Every year in South Africa, around 14,000 people lose their lives in road crashes. That is around 38 per day, of which typically 15-20 are pedestrians, and 3-5 are passengers in a public transport vehicle (bus or taxi).
According to Arrive Alive, the fatality rate has increased from around 21 per 100,000 population in 1998, through 27 per 100,000 in 2004, to the current 29 per 100,000, a 38% increase. If you consider the improvement in engineering standards of motor vehicles in that same period, these numbers make for shocking reading.
Of course we can blame certain external factors, such as road or weather conditions, or the fact that a single taxi or bus crash has the effect of wiping out many citizens in one event, but the fact of the matter is that we, as a nation, simply cannot drive properly.
Yesterday, I travelled between Bloemfontein and Johannesburg on the N1. With the exception of a couple of static traffic police vehicles, one speed trap, and officials attending to a fatal pedestrian accident on the Kroonstad-Vaal sector, there was no active policing whatsoever.
However the number of moving violations was vast, and I bring three to your attention here:
(1) A truck, tired of waiting behind another truck, pulled into our lane, and simply flashed his lights until we (the oncoming vehicles) moved into our emergency lane to avoid a head-on collision.
(2) In a Citi Golf, mom and dad were safely strapped in, but the child sat on the edge of the back seat, between the front seats, no seatbelt in sight. The driver of this Golf was also unable to maintain a steady speed on a generally flat road. We, doing a constant 130 on the clock, would overtake him one minute, then be overtaken at a rate of knots the next; this happened several times.

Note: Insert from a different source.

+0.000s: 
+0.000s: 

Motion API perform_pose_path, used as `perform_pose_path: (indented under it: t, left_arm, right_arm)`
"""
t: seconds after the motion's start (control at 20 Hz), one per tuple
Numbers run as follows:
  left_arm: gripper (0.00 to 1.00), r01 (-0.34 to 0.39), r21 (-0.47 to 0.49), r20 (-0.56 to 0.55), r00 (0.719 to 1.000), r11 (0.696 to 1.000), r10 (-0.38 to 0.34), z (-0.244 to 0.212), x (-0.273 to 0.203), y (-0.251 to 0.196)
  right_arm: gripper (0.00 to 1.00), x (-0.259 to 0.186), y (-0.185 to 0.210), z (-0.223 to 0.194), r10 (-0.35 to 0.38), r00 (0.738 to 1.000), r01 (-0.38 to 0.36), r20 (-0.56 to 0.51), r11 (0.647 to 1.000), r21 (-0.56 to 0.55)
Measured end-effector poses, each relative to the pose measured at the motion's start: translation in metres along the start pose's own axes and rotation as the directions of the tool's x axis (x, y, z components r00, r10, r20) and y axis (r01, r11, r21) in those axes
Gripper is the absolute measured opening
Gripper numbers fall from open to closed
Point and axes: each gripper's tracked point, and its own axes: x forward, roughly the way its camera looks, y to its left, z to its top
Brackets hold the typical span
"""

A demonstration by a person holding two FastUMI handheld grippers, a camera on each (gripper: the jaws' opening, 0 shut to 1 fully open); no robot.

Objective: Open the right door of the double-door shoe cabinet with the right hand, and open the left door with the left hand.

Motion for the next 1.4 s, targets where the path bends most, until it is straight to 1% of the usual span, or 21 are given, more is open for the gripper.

(3) Approaching an overtaking zone, three cars ahead of us drove directly into the right-hand lane, even though there was no vehicle to be overtaken! In general, getting a self-righteous FS-plated car out of the right-hand lane, in accordance with the first rule of the road, keep left / pass right, is next to impossible.
Driving is a skill!
I attribute our poor driving behaviour to the fact that so few people regard driving as a skill. The majority of South Africans behind the wheel see driving as a reflex. A means of getting from A to B. If we could stash them on a bus that took them to where they needed to be, they would barely notice.
The reality is the exact opposite. Driving is a skill. Some are born with immense natural talent, others are born with very little. All of us need to learn the skill, and continuously develop it. Driver training doesn’t end with the issuing of a licence. In fact, obtaining one’s licence should be the START of driver education. In a sense then, driving is like sex. Nobody is good at it from their first go. It requires lots of practice, and feedback about what is working, and what isn’t.
We also need to be able to self-analyse, to determine our own shortcomings, and to develop driving strategies to minimise those. Unfortunately, when the majority of SA drivers can barely manage a 10km trip to work through an urban area without committing numerous violations, and more disturbingly, not even being aware of them, we have a long way to go.
The developmental resources are there, use them. Defensive driving, advanced driving, collision avoidance, hijack prevention. Offered by numerous service providers, under various names. In the car, I have done collision avoidance (skidpan), and the defensive driving courses offered by two different companies.
On the bike, I have done a refresher course (since it was years since I had ridden previously) and a track school.
The effect in all cases has been immense. My driving and riding has improved, giving me more confidence. As well as enhancing the pleasure I derive from driving. I guarantee that you will experience the same.